En haut de l’image se trouve en effet le Bund, qui correspond à la façade de l’ancien quartier d’affaires de la Shanghai coloniale des concessions internationale et française de 1846/1847. Son front urbain est construit entre 1900 et 1948. La confluence entre la rivière Suzhou et le Hangpu est là encore bien visible.
En bas de l’image se déploie en rive droite du Hangpu le méandre dans lequel est installé le quartier de Lujiazui. Le fleuve par sa largeur constitue une vraie coupure urbaine. Mais le quartier est aujourd’hui relié à la rive gauche par six grands tunnels autoroutiers, trois lignes de métro elles aussi souterraines et on aperçoit aussi à droite au centre l’emplacement d’un bac (petits bateaux blancs).
Une grande opération d’urbanisme et d’aménagement portée par le pouvoir
Il y a trente ans, le quartier était une zone quasi exclusivement agricole ; c’est aujourd’hui un espace quasi-totalement urbanisé à l’exception de quelques terrains encore disponibles : la métamorphose est complète avec la création d’une vraie ville. Celle-ci est organisée par un immense axe central bien visible sur l’image, c’est l’Avenue du Siècle avec ses voies autoroutières et son métro souterrain. On remarque aussi l’importance des axes autoroutiers secondaires aux tracés en arcs de cercle ou plus droits.
Sur la pointe du méandre se concentre un très important quartier de hautes ou très hautes tours.
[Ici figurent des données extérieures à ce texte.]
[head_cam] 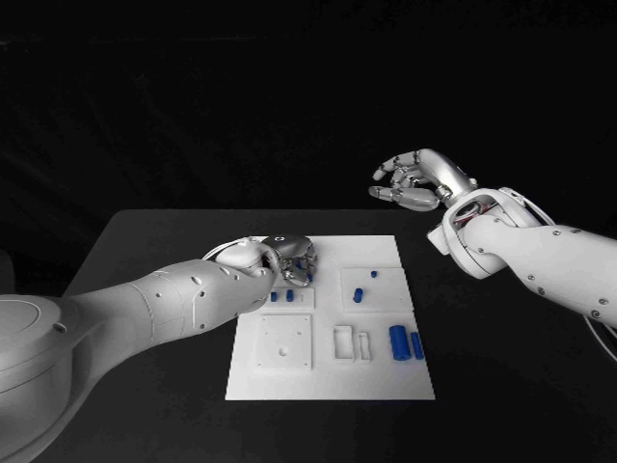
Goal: Assemble the parts on the task board
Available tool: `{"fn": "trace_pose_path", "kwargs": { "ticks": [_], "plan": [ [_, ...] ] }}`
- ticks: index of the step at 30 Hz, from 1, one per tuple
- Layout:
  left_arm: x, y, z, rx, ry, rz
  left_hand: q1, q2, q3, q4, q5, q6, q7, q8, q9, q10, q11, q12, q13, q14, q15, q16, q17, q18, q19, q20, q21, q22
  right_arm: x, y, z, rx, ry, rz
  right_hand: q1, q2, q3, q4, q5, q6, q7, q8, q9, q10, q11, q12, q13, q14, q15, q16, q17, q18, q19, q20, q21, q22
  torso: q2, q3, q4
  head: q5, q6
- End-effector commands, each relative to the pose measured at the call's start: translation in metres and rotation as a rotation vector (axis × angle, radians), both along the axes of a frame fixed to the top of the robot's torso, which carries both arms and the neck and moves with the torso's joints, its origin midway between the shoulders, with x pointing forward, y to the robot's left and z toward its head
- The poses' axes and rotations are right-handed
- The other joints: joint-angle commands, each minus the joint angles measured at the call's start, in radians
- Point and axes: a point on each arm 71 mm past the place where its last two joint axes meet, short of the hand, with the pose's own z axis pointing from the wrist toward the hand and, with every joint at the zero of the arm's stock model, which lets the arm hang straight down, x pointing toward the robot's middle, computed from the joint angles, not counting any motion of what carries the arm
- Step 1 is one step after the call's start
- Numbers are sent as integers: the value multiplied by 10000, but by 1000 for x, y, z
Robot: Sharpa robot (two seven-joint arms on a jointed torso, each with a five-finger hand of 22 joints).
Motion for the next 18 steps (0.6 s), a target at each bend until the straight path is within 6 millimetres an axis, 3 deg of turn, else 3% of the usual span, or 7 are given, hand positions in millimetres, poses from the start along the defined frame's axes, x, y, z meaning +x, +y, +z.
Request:
{"fn": "trace_pose_path", "kwargs": {
  "ticks": [1,11,18],
  "plan": [
    [-2,-1,-7,166,442,-50,-5,127,44,38,-31,125,-29,53,-21,129,-8,-21,18,112,-19,42,-23,769,37,-54,36,188,-1,2,1,-3,-65,98,103,32,-13,-40,54,34,45,-8,10,-53,-18,-34,-15,32,16,-62,9,640,13,62,-64,-10,5,3,3,-10,-8],
    [-3,1,-11,259,575,35,66,316,119,-11,12,255,-67,70,-52,262,-45,-97,12,235,-52,36,-51,770,87,-97,74,178,-1,2,1,-4,-65,100,107,37,-15,-41,54,48,40,-1,15,-50,-22,-26,-24,38,13,-66,15,640,18,64,-69,-8,-5,4,-2,-34,-47],
    [-3,2,-11,190,428,95,188,602,208,-132,109,663,-196,220,-30,727,-202,-60,70,499,-204,113,-49,790,273,-199,219,188,-1,2,1,-1,-74,101,112,39,-17,-43,55,75,31,14,24,-48,-30,-15,-37,44,7,-74,23,640,23,65,-77,-5,-7,0,13,-35,-40]
  ]
}}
Il s’organise autour d’un certain nombre d’espaces verts, en particulier le grand parc central de Lujiazu et son bassin bien visible. Le quartier de Lujiazui est le symbole des quartiers centraux d’affaires (QCA), ou Central Business district (CBD), qui dominent les grandes économies métropolitaines mondiales. Plus en retrait, se trouvent des quartiers plus résidentiels, constitués soit de hautes tours sur la gauche, soit d’immeubles plus bas, longs et rectilignes au centre bas de l’image.
Même si l’on trouve quelques très grandes tours et hauts immeubles sur la rive gauche, la comparaison entre rive droite et rive gauche fait apparaître très clairement la juxtaposition de deux villes aux trames urbaines, aux densités du bâti et aux morphologies totalement opposées. A la ville globalement basse et très dense historique répond une nette affirmation de la modernité architecturale et urbaine.
Cette métamorphose spectaculaire s’explique par le lancement par le pouvoir chinois d’une gigantesque opération d’urbanisme et d’aménagement. Historiquement, le quartier de Lujiazui de 32 km2 appartient en effet à la Zone de Développement Spécial de Pudong définie dès 1990. Elle voit progressivement émerger sur les champs agricoles des zones industrielles et de nouvelles technologies, des zones résidentielles pour les nouvelles catégories salariées aisées en plein essor, un nouvel aéroport international et de nombreux équipements de transport (métro, tunnels et voies autoroutières…). Lancée officiellement en 1993, elle correspond à trois objectifs stratégiques de réformes internes, d’ouverture internationale et d’insertion progressive et contrôlée dans la mondialisation. Le quartier de Lujiazui est ainsi aujourd’hui voisin de la Zone de Développement de Jinqiao, du parc de hautes technologies de Zhangjiang et de l’aire d’exposition de Sanlin Expo (hors image). Il est relié en accès rapide à l’aéroport international de Pudong et à la Zone Portuaire de Waigaoqiao (hors image).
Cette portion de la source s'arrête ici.